Изменить стиль страницы

— Ах ты, Господи! Что за манеры! С каких это пор человеку не позволено поцеловать жену друга? — воскликнул Камилл.

Коломбан поднял голову и просиял.

— Жену?.. — переспросил он, забыв все обиды, когда услышал, что Камилл исполнил данное слово. — Жену? — еще раз повторил он со слезами на глазах, не замечая, как смутилась при этих словах Кармелита.

— Или будущую жену, потому что я ждал только твоего возвращения, чтобы уладить это дело, — поспешил вставить Камилл.
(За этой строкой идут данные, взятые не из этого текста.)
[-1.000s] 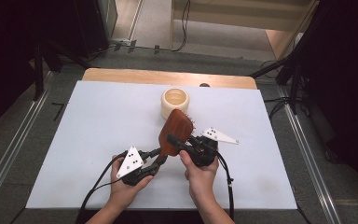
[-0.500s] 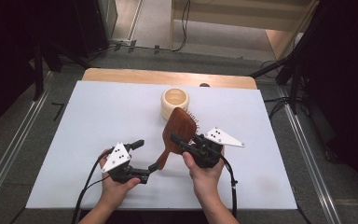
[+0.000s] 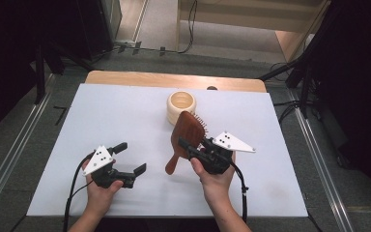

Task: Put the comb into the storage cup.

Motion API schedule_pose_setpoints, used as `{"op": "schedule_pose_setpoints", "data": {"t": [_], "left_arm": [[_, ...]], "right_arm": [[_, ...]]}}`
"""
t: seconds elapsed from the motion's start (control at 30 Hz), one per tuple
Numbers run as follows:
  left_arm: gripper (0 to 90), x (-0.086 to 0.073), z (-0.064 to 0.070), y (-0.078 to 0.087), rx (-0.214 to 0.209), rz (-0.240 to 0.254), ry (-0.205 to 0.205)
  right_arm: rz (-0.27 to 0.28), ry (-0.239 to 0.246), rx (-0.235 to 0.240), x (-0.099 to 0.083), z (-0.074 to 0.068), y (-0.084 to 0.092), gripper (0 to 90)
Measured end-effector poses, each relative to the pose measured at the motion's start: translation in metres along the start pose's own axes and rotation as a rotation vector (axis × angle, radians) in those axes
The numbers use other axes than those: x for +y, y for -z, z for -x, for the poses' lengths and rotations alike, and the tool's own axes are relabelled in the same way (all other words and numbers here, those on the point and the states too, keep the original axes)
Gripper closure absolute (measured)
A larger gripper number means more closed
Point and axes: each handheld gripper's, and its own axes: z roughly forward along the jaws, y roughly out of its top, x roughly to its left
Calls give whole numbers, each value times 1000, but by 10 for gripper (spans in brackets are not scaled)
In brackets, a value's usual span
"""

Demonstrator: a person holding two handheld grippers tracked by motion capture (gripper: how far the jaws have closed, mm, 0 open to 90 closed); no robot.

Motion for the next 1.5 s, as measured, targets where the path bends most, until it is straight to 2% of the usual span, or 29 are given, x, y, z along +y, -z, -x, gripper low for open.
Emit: {"op": "schedule_pose_setpoints", "data": {"t": [0.17, 0.53, 1.13, 1.5], "left_arm": [[0, -3, -11, 13, 38, 8, 6], [0, -6, -27, 37, 86, 11, 3], [0, -14, -46, 66, 116, 8, 8], [0, -18, -47, 67, 101, 13, 14]], "right_arm": [[4, 4, -6, 4, 3, 2, 532], [15, 14, -15, 14, 8, 4, 532], [27, 44, -34, 36, 13, 4, 531], [35, 60, -43, 48, 15, 2, 531]]}}
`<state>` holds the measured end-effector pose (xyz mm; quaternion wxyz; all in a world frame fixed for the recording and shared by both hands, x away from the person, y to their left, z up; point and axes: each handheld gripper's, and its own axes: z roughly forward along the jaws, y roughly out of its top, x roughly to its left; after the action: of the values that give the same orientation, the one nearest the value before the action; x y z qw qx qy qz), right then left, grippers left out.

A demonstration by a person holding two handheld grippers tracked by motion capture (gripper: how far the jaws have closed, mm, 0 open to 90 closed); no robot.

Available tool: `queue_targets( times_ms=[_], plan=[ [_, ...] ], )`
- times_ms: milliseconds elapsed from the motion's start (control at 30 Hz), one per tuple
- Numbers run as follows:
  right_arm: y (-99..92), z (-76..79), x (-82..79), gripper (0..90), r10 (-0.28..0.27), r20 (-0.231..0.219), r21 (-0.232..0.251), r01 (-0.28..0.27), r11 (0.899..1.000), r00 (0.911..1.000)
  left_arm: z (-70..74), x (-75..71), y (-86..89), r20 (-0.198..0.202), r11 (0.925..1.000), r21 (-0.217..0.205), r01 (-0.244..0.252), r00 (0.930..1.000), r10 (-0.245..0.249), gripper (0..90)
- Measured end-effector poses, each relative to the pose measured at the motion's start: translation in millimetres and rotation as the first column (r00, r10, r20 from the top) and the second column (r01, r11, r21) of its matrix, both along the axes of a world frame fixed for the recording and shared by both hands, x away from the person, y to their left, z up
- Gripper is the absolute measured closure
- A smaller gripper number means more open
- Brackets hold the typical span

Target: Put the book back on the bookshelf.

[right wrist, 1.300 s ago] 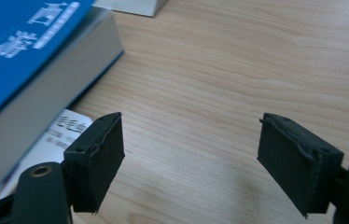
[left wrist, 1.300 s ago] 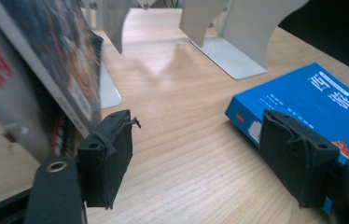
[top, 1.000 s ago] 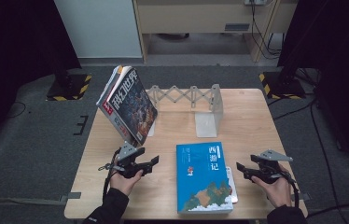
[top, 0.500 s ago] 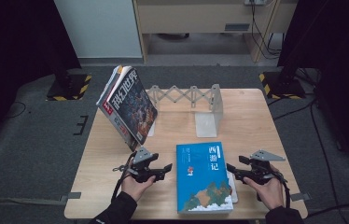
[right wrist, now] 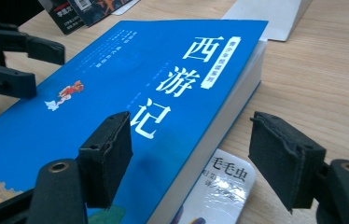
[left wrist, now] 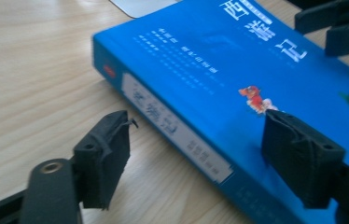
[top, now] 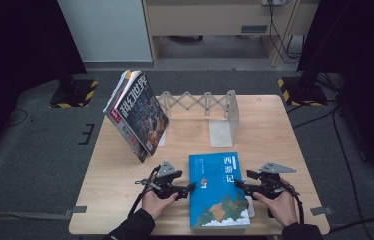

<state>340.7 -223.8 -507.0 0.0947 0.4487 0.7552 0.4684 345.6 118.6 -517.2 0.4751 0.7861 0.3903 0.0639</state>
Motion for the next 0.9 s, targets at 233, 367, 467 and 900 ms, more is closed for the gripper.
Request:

— Ах, так… — холодно произнес Коломбан. — Что ж, вот и я!.. — прибавил он с угрозой в голосе.

— Ну-ну, — перебил его Камилл, — раз не хочешь ее поцеловать из любви к ней самой, поцелуй ради меня!

Коломбан приблизился к Кармелите и, почтительно поклонившись, проговорил:

— Вы позволите, мадемуазель?..

— Мадам, мадам, — поправил Камилл.

— Вы мне позволите поцеловать вас, мадам? — повторил Коломбан.

— О, с удовольствием! — воскликнула Кармелита, подняв глаза к небу, словно приглашала Бога в свидетели своей искренности. — Надеюсь, Господь меня слышит и знает, что я делаю это от всего сердца!

Они поцеловались, и оба залились краской.

— Ну, не умерли же вы от этого? — со смехом вскричал Камилл. — Боже мой! Какие вы глупые! Ведь мы договорились, что будем жить как раньше!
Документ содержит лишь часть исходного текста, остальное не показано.